Task input Start Marker
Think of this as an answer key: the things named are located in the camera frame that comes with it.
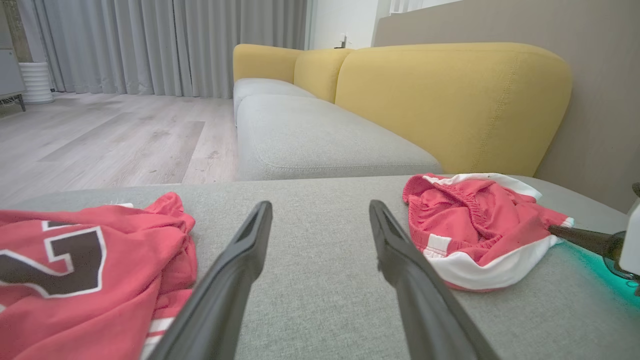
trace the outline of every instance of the sofa seat cushion
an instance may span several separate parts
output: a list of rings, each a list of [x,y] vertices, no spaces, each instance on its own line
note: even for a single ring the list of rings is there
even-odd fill
[[[246,98],[237,116],[240,180],[439,172],[428,152],[320,99]]]
[[[540,204],[576,227],[615,233],[628,217],[575,192],[518,177]],[[262,274],[246,304],[236,359],[409,359],[396,291],[378,272],[369,202],[385,202],[405,231],[409,176],[162,184],[60,192],[16,206],[77,211],[131,202],[144,208],[176,192],[196,220],[198,279],[249,211],[273,203]],[[571,243],[552,247],[517,284],[491,293],[454,291],[501,359],[637,359],[640,299],[609,273],[602,257]]]
[[[282,80],[259,78],[240,79],[234,84],[234,116],[236,116],[236,119],[238,107],[245,97],[264,94],[315,97],[310,92]]]

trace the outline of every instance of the sofa armrest
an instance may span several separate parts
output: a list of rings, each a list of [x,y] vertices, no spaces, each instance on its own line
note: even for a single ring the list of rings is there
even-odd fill
[[[282,80],[293,84],[296,60],[302,50],[240,44],[234,48],[234,82],[243,78]]]

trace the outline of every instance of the jersey number
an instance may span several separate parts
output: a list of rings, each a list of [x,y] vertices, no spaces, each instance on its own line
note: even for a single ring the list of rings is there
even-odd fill
[[[49,262],[64,260],[67,271],[57,272],[10,250],[0,250],[0,285],[25,285],[45,298],[71,297],[102,288],[107,249],[100,227],[44,240]]]

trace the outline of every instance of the gray curtain
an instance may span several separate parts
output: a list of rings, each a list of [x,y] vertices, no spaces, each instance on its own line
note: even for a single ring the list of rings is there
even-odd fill
[[[34,0],[54,88],[232,97],[237,44],[303,49],[307,0]]]

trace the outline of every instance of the red basketball jersey
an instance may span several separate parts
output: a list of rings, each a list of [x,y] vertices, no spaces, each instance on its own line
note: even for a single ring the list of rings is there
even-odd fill
[[[146,209],[0,211],[0,359],[147,355],[191,295],[194,224],[175,193]]]
Task input End Marker
# What needs to be done:
A verbatim copy of the entries, stripped of pictures, should be produced.

# Task output:
Think of this as an answer key: the things named are located in the camera frame that comes with it.
trace the outline of every instance of the sofa seat cushion
an instance may span several separate parts
output: a list of rings, each a list of [x,y] vertices, no spaces, each instance on its own line
note: even for a single ring the list of rings is there
even-odd fill
[[[246,98],[237,116],[240,180],[439,172],[428,152],[320,99]]]
[[[540,204],[576,227],[615,233],[628,217],[575,192],[518,177]],[[262,274],[246,304],[236,359],[409,359],[396,291],[378,272],[369,202],[385,202],[405,231],[409,176],[162,184],[60,192],[16,206],[77,211],[131,202],[144,208],[176,192],[196,220],[198,279],[249,211],[273,203]],[[571,243],[552,247],[517,284],[491,293],[454,291],[501,359],[637,359],[640,299],[609,273],[602,257]]]
[[[282,80],[259,78],[240,79],[234,84],[234,116],[236,116],[236,119],[238,107],[245,97],[264,94],[315,97],[310,92]]]

trace the outline of every instance of the sofa armrest
an instance may span several separate parts
output: a list of rings, each a list of [x,y] vertices, no spaces, each instance on its own line
note: even for a single ring the list of rings is there
even-odd fill
[[[282,80],[293,84],[296,60],[302,50],[240,44],[234,48],[234,82],[243,78]]]

trace the outline of every instance of the jersey number
an instance may span several separate parts
output: a list of rings, each a list of [x,y] vertices, no spaces, each instance on its own line
note: even for a single ring the list of rings is there
even-odd fill
[[[49,262],[64,260],[67,271],[57,272],[10,250],[0,250],[0,285],[25,285],[45,298],[71,297],[102,288],[107,249],[100,227],[44,240]]]

trace the outline of every instance of the gray curtain
an instance may span several separate parts
output: a list of rings, each a list of [x,y] vertices, no spaces, each instance on its own line
note: even for a single ring the list of rings is there
even-odd fill
[[[34,0],[54,88],[232,97],[237,44],[303,49],[307,0]]]

trace the outline of every instance of the red basketball jersey
an instance may span several separate parts
output: a list of rings, each a list of [x,y] vertices, no spaces, each instance on its own line
note: even for a single ring the list of rings is there
even-odd fill
[[[146,209],[0,211],[0,359],[147,355],[191,295],[194,224],[175,193]]]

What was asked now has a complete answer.